Manual for Dataset Construction and Causal Analysis Doug 07:03, 20 March 2012 (PDT)

SFI2011 project Our causality working group submitted a full proposal March 1 for a Templeton basic research grant on “Cross-cultural adaptive dynamics for theories of evolution of moral gods and ethical principles.” The group will meet at SFI the last week of March to discuss subprojects on “Organizing databases on causes of evolution in the moral aspects of religion in chiefdoms, early states, secular cycles of empires and the Standard Cross-Cultural Sample,” “Effects of structural cohesion in forager networks on the evolution of cooperation,” and to review advances in 2SLS, sem and causal graph software. SFI2012 project


Wish list

  • To do: relaimpo,
  • Hal White Hausman test,
  • option for indep_vars not subject to robustness tests,
  • dot graphs that run sem models from EQS-type commands,
  • Kyono Commander in R for EQS output (Replaced by DagR by Sven, Daggity.
  • results of first-stage OLS (autocorrelation coeffs per WX variable),
  • ?Griffith test of effective sample size using scale() to normalize variables.
  • Option to restrict the X in WX to the restrict_vars leaving the default the full set of independent variables.
In my opinion (and others might disagree) it seems arbitrary to restrict the X in WX. So I like the idea of giving the user an option. But I think the default should be the full set of independent variables in the unrestricted models (again, just my opinion). - Anthon

look inside an object like WYWX using the str() command

Doug: You can look inside an object like WYWX using the str() command: Str(WYWX)

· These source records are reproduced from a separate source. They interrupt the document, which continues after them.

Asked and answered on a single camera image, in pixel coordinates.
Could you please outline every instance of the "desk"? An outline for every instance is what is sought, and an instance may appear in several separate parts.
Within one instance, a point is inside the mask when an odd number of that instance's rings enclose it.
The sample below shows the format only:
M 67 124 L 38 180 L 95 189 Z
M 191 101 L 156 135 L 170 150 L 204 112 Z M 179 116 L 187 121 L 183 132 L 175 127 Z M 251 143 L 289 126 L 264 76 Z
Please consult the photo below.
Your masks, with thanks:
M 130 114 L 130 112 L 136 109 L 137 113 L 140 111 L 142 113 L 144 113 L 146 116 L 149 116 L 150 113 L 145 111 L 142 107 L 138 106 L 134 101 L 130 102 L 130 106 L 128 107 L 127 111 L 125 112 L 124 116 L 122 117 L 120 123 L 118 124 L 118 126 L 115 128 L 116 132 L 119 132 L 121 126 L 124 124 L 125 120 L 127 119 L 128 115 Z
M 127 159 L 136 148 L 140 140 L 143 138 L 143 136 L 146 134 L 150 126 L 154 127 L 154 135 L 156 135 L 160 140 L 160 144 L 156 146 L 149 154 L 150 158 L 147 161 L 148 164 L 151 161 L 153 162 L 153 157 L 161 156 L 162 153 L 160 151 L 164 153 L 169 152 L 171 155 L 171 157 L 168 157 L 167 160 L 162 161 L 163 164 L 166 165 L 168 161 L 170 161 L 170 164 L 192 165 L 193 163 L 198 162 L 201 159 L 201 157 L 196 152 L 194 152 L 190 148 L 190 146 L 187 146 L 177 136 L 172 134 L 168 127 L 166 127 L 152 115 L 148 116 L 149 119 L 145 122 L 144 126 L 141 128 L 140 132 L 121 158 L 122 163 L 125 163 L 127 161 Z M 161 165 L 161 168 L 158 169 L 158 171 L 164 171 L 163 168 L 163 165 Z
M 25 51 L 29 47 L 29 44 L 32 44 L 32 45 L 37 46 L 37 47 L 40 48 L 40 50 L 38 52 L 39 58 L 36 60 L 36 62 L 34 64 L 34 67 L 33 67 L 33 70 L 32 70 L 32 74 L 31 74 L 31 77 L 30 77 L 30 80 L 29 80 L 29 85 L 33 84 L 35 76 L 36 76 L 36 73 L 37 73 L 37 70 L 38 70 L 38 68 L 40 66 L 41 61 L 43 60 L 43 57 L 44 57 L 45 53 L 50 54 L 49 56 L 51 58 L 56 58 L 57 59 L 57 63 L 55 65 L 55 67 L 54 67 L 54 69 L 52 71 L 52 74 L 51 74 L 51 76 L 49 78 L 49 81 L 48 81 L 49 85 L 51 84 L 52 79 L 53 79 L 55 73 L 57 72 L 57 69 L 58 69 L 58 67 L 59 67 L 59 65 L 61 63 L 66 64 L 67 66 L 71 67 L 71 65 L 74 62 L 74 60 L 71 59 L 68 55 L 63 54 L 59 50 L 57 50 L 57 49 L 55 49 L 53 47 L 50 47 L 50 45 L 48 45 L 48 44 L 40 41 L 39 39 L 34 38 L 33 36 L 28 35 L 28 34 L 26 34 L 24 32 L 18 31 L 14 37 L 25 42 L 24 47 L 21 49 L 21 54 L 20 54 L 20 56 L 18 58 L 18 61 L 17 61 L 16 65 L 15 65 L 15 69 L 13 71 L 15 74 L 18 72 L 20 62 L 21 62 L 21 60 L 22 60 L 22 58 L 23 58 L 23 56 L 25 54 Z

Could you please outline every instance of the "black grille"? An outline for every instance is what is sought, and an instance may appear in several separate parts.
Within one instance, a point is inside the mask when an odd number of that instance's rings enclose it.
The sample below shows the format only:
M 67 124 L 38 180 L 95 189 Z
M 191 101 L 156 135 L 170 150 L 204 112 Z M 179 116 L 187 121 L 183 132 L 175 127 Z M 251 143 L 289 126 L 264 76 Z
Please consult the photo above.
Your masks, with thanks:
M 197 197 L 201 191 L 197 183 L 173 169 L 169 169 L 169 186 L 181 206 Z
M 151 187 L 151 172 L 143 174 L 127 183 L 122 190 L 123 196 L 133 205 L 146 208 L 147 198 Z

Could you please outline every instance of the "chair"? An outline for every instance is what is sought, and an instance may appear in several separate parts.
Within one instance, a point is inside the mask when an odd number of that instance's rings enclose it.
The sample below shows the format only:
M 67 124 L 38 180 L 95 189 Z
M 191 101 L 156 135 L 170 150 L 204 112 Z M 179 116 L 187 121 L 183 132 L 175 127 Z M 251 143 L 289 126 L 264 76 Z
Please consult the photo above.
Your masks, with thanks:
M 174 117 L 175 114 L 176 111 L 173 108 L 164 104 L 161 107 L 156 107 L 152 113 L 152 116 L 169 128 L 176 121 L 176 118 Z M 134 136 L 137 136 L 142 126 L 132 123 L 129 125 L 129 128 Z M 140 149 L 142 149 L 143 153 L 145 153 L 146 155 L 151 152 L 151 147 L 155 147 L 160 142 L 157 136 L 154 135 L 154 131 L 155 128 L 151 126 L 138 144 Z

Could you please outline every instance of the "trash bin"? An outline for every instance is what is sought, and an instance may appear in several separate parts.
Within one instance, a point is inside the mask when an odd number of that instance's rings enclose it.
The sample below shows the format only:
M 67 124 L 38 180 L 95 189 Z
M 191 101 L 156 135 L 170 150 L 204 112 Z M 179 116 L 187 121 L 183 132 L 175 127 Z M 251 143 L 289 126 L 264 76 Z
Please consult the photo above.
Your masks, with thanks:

if WYWX is an lm object (i.e., WYWX<-lm(WY~WX) ) , then you can access your original variable WX.milk using:


Str(WYWX) WYWX$model$WX.milk


Forager networks from Kinsources

For further testing in year.2 of kinship network hypotheses, Boehm’s new codes for a set of 53 LPA societies will cover 11 forager cases in our Kinsources database that have genealogical networks for the cohesion analysis and GSR Oztan's thesis: eight Inuit (No. Alaska, NW Alaska, Baffinland, Copper, Iglulik, Labrador, Netsilik, Nunamiut); three others (Kung, Yolngu Murngin, Vedda); three more that could be coded from community-wide genealogies (Agta, Tiwi), and possibly others from the eHRAF files; thus cases for seven or more of the eleven forager regions. The evolutionary hypotheses we want to test are that: 1) those subnetworks with more structurally cohesive ancestral groupings have significantly more offspring on average than others, and 2) those networks with the more cohesive cores have more of Boehm’s indicators of prosociality. We should be able us to start on these questions earlier rather than later in the project by placing these 11 societies at the top of the queue for new coding by Boehm’s coder.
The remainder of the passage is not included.